What the task requires:
The line that contains "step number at" marks the start. Output it and all remaining lines exactly, through the final line of the listing.
Segment Open
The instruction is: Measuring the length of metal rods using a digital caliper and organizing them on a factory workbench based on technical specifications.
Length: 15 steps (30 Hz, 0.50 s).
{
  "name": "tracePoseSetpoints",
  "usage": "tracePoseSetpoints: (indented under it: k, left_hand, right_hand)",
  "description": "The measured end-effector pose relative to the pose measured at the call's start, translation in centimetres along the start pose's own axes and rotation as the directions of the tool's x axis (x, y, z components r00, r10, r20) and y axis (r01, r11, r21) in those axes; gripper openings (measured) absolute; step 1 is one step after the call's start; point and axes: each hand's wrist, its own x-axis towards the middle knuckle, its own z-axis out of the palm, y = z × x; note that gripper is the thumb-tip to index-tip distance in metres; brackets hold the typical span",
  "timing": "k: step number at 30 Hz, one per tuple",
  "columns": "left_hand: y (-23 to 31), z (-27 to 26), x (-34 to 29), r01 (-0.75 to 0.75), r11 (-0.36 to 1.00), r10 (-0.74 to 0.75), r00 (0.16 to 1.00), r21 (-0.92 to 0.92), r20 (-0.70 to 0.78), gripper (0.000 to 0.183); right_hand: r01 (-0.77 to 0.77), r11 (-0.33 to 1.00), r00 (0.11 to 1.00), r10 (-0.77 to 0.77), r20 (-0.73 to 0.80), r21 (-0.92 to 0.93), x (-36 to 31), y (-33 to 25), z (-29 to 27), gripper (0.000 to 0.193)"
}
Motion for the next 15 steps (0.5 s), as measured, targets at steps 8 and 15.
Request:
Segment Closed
Answer area:
  "timing": "k: step number at 30 Hz, one per tuple",
  "columns": "left_hand: y (-23 to 31), z (-27 to 26), x (-34 to 29), r01 (-0.75 to 0.75), r11 (-0.36 to 1.00), r10 (-0.74 to 0.75), r00 (0.16 to 1.00), r21 (-0.92 to 0.92), r20 (-0.70 to 0.78), gripper (0.000 to 0.183); right_hand: r01 (-0.77 to 0.77), r11 (-0.33 to 1.00), r00 (0.11 to 1.00), r10 (-0.77 to 0.77), r20 (-0.73 to 0.80), r21 (-0.92 to 0.93), x (-36 to 31), y (-33 to 25), z (-29 to 27), gripper (0.000 to 0.193)"
}
Motion for the next 15 steps (0.5 s), as measured, targets at steps 8 and 15.
Request:

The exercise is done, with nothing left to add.